◆ Work to be completed
Take the data below. Output it exactly from its first line through the line containing "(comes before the".
--- Given records ---
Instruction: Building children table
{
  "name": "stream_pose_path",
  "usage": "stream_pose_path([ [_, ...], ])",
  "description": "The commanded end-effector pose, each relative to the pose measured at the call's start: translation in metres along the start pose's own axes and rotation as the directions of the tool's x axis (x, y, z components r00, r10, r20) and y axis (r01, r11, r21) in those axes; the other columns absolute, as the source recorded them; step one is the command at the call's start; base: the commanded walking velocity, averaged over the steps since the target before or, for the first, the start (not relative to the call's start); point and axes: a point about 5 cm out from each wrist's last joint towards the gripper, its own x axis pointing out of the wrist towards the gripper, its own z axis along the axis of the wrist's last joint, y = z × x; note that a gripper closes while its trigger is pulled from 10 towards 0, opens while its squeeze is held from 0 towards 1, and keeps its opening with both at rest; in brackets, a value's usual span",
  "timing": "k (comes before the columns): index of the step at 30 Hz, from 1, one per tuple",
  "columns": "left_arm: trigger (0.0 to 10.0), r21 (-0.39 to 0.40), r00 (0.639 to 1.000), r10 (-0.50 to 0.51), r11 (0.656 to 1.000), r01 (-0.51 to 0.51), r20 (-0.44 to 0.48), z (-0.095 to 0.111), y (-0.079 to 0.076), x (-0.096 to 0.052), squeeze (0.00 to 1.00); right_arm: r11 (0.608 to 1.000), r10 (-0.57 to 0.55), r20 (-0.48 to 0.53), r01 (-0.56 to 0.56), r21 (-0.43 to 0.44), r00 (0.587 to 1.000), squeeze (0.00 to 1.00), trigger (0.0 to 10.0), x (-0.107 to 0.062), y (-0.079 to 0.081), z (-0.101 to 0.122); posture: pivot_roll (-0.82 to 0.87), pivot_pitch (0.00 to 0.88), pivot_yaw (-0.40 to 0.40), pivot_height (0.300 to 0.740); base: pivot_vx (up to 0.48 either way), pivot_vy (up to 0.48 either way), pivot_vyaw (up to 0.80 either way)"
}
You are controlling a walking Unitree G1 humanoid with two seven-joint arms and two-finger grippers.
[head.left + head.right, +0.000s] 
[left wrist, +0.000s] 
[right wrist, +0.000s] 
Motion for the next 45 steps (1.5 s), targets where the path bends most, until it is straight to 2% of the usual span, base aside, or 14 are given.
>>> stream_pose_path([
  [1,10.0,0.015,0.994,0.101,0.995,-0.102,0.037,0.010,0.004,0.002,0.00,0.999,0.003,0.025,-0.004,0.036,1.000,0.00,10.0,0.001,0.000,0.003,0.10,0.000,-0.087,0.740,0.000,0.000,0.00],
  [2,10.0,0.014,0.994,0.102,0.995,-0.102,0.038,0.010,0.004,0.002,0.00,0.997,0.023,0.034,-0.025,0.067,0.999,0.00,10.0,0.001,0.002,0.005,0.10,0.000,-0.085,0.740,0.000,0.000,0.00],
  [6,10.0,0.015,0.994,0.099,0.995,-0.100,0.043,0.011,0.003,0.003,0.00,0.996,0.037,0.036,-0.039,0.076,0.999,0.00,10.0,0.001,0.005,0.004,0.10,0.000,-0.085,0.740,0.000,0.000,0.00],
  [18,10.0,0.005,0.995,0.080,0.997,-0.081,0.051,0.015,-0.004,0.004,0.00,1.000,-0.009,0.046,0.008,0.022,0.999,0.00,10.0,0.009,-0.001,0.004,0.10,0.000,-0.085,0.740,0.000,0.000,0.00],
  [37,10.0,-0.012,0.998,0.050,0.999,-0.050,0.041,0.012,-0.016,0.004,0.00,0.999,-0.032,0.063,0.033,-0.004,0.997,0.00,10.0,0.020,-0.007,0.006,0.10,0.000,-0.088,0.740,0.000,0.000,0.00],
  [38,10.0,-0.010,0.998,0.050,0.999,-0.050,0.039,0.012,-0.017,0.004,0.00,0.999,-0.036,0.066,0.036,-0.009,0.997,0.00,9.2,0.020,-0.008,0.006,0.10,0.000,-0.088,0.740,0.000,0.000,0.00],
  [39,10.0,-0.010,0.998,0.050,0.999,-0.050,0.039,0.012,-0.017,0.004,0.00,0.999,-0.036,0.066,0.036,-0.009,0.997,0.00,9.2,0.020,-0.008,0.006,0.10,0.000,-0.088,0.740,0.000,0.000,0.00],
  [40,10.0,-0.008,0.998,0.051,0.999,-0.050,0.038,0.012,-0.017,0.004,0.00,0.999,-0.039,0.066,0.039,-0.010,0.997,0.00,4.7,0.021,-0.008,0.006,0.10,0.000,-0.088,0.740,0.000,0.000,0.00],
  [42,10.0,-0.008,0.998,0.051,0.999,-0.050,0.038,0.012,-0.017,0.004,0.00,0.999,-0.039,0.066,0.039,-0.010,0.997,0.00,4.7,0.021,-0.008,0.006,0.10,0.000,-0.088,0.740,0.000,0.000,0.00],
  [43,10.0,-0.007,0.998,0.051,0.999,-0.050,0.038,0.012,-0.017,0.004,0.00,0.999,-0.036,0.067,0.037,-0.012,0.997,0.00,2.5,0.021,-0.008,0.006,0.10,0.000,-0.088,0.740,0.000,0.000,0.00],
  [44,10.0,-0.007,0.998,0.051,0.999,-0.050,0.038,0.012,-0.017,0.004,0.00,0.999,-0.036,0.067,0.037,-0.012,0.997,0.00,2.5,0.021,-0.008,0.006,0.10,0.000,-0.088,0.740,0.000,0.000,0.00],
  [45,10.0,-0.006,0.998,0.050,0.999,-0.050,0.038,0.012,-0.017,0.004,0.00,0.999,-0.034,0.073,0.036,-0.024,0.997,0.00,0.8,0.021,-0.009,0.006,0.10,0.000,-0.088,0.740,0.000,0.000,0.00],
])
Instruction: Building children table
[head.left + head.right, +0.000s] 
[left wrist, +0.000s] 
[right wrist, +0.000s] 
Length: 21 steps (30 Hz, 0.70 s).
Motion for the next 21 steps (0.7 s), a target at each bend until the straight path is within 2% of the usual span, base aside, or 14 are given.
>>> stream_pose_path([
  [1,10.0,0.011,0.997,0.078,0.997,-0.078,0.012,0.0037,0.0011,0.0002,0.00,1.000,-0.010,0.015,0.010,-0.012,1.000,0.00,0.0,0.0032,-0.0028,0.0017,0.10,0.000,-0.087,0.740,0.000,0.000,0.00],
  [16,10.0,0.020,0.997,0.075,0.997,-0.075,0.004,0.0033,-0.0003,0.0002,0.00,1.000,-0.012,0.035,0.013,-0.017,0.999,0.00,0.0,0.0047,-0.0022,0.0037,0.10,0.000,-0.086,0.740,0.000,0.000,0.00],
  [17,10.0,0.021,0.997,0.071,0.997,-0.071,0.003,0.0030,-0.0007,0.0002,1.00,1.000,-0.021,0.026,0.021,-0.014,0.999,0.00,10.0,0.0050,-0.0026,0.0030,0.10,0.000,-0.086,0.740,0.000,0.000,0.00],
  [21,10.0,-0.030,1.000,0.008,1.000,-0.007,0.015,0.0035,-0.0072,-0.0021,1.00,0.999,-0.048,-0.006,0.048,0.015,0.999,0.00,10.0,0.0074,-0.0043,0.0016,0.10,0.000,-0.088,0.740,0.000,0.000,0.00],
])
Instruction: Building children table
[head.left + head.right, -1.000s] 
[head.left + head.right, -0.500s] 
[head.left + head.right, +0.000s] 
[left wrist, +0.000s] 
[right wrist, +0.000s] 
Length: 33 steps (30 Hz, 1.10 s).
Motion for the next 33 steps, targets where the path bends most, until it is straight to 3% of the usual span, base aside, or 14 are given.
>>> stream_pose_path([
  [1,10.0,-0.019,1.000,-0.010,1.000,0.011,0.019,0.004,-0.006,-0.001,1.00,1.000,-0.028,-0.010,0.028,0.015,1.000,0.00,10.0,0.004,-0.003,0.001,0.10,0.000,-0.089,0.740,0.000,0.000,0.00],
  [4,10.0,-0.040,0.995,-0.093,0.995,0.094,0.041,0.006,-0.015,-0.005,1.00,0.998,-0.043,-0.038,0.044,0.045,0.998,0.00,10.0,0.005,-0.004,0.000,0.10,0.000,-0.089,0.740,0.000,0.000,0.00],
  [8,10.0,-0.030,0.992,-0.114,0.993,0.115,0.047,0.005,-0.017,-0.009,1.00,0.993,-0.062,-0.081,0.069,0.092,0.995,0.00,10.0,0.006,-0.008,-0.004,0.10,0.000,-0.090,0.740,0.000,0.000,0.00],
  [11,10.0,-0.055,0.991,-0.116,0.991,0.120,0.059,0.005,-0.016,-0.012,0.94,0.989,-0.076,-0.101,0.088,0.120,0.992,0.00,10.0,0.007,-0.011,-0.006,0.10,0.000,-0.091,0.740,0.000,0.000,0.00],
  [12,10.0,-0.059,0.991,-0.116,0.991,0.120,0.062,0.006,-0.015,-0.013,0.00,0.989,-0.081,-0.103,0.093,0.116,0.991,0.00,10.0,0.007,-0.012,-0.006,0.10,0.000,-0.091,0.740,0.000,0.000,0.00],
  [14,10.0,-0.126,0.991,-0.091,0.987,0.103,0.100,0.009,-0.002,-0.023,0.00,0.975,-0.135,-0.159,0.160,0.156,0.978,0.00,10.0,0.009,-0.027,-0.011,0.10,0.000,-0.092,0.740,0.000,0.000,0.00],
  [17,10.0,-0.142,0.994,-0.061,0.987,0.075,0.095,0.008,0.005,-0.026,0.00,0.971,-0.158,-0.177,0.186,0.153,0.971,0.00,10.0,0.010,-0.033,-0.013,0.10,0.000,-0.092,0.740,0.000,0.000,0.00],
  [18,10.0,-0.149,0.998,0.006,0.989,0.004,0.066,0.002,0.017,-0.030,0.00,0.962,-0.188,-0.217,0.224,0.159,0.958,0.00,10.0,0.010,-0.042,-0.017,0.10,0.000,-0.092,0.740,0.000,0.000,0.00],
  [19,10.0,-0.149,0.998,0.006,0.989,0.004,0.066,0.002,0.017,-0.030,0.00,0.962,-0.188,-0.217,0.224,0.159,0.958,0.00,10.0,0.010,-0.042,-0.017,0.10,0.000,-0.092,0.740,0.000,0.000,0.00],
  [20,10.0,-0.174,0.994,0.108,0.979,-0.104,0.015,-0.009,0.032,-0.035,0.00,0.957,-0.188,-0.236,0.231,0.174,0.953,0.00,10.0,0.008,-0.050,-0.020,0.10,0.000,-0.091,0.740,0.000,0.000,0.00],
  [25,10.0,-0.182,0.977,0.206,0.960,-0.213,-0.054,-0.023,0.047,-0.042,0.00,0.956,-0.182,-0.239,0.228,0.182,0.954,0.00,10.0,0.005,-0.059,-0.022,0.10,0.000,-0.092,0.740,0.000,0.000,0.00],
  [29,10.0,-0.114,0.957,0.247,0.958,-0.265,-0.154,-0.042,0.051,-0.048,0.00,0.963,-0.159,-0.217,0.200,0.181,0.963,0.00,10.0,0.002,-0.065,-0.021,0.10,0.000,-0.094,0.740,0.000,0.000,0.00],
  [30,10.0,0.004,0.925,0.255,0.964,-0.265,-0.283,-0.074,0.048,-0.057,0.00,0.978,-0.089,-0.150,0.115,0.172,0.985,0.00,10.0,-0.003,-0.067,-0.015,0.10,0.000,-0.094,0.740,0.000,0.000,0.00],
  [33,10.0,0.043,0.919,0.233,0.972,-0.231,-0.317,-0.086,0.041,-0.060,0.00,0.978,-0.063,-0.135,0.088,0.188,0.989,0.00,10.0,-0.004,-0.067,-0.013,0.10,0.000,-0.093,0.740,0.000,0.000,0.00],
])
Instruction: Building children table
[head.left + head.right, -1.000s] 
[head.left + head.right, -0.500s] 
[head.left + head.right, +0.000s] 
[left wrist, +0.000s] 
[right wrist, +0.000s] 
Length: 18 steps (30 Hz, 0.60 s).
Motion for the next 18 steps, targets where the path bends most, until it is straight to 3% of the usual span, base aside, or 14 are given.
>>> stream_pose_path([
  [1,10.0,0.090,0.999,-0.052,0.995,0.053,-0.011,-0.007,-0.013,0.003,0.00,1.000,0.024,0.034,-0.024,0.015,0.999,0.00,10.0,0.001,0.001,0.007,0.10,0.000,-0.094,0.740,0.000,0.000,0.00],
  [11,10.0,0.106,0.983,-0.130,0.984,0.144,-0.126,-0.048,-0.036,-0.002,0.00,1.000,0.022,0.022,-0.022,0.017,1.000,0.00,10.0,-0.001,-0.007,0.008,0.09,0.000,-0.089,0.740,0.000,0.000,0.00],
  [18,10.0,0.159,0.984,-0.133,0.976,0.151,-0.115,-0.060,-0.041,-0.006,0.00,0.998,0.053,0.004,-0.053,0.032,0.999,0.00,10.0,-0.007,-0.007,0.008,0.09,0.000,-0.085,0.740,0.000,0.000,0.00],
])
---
◆ Response
Instruction: Building children table
{
  "name": "stream_pose_path",
  "usage": "stream_pose_path([ [_, ...], ])",
  "description": "The commanded end-effector pose, each relative to the pose measured at the call's start: translation in metres along the start pose's own axes and rotation as the directions of the tool's x axis (x, y, z components r00, r10, r20) and y axis (r01, r11, r21) in those axes; the other columns absolute, as the source recorded them; step one is the command at the call's start; base: the commanded walking velocity, averaged over the steps since the target before or, for the first, the start (not relative to the call's start); point and axes: a point about 5 cm out from each wrist's last joint towards the gripper, its own x axis pointing out of the wrist towards the gripper, its own z axis along the axis of the wrist's last joint, y = z × x; note that a gripper closes while its trigger is pulled from 10 towards 0, opens while its squeeze is held from 0 towards 1, and keeps its opening with both at rest; in brackets, a value's usual span",
  "timing": "k (comes before the columns): index of the step at 30 Hz, from 1, one per tuple",

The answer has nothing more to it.